__What you need to do__
When you find the word "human" in a line of the entries, please copy the whole line.
/---
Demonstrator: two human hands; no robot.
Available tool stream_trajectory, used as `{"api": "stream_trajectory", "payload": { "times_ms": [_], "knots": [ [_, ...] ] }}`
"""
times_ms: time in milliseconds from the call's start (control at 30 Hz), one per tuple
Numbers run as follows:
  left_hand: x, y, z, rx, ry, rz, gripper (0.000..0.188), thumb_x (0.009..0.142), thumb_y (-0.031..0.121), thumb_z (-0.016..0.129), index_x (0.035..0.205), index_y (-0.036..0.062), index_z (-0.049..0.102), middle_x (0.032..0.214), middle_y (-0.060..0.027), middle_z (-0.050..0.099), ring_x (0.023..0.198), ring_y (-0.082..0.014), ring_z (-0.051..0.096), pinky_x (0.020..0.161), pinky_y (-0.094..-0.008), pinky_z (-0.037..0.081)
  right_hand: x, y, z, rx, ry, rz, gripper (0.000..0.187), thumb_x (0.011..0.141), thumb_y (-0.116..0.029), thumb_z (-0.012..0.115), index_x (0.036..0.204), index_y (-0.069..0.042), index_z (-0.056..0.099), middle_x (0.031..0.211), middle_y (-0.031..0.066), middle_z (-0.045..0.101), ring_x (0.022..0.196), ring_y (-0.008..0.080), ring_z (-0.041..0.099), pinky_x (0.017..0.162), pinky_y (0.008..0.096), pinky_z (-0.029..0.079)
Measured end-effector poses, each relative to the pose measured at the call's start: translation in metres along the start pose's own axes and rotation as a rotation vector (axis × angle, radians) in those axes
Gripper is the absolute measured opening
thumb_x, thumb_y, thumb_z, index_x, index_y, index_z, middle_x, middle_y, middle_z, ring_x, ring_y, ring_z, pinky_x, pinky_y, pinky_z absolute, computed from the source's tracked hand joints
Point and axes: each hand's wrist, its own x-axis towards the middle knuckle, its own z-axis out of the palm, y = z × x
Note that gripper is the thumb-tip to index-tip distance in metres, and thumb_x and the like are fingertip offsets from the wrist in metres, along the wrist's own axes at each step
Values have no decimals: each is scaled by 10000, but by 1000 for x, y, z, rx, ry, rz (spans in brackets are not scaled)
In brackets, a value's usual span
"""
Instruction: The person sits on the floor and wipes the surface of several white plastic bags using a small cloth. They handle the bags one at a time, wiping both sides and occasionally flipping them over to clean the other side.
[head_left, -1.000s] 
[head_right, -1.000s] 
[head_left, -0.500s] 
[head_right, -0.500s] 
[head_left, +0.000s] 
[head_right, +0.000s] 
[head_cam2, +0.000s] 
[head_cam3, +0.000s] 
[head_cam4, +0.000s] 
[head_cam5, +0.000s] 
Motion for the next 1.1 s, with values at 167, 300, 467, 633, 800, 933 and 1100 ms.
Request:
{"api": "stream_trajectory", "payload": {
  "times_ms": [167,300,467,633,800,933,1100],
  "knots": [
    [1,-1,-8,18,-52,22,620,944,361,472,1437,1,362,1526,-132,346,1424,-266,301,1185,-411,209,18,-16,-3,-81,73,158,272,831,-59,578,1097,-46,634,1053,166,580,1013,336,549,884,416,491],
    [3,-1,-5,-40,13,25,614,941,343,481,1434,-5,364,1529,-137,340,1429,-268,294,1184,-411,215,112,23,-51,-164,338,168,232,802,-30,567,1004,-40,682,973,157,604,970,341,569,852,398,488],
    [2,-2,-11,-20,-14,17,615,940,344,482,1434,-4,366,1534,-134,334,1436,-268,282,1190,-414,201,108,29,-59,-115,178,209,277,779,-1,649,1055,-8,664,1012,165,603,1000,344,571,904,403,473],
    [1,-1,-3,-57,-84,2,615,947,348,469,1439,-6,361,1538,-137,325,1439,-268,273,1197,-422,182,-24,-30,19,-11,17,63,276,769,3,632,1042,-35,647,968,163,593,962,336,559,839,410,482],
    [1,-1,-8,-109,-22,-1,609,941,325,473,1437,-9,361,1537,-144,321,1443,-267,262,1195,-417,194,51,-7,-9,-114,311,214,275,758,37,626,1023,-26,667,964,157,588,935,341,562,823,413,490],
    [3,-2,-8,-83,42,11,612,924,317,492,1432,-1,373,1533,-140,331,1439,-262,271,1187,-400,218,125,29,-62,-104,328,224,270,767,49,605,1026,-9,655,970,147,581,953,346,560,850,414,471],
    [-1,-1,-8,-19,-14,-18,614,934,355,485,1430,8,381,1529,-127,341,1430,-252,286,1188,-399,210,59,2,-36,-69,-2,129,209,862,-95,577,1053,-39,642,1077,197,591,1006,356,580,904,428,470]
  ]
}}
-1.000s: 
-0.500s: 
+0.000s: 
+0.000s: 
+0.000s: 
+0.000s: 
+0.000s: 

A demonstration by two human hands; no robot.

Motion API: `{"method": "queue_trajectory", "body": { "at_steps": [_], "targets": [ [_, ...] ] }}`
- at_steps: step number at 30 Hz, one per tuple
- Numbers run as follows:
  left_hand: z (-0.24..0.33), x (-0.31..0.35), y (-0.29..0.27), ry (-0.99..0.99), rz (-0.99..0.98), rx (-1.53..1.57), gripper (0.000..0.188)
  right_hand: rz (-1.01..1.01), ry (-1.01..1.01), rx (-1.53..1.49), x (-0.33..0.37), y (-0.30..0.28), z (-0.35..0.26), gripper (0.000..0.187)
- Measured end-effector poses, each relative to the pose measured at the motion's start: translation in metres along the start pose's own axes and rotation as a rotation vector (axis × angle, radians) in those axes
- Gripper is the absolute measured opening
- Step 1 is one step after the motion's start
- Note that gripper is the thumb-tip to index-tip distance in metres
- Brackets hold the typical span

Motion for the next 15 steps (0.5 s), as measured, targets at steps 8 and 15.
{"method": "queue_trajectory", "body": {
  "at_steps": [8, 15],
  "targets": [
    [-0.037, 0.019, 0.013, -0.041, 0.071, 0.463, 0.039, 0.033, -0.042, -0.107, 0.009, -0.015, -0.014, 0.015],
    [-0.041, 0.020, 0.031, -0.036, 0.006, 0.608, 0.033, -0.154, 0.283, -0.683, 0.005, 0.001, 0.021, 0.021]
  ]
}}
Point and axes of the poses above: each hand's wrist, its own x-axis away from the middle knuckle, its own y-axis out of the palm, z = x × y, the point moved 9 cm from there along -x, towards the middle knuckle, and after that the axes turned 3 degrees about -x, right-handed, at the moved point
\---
__Answer to this task__
Demonstrator: two human hands; no robot.
A demonstration by two human hands; no robot.

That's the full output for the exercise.